→ What is required: Scan the listing below for the word "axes" and copy every line that has it.

→ Supplied material:
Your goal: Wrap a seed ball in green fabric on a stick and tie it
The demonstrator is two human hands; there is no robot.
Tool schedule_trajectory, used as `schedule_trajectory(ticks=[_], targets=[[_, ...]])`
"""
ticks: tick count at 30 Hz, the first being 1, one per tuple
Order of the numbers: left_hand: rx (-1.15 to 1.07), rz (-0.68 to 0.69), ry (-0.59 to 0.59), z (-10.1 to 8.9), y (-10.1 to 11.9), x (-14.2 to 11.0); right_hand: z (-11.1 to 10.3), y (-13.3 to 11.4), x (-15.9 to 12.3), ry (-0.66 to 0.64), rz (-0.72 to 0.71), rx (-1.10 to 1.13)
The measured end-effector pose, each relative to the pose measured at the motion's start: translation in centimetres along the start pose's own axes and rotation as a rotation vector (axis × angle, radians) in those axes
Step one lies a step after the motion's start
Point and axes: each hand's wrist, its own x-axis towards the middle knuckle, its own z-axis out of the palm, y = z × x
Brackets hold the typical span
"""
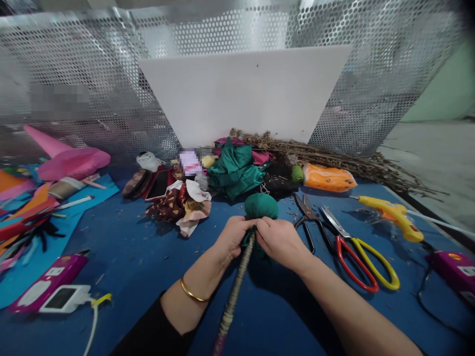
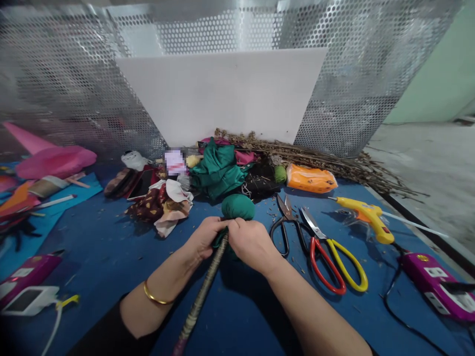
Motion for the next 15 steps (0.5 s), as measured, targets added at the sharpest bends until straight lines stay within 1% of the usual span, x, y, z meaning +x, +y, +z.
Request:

→ Response:
The measured end-effector pose, each relative to the pose measured at the motion's start: translation in centimetres along the start pose's own axes and rotation as a rotation vector (axis × angle, radians) in those axes
Point and axes: each hand's wrist, its own x-axis towards the middle knuckle, its own z-axis out of the palm, y = z × x

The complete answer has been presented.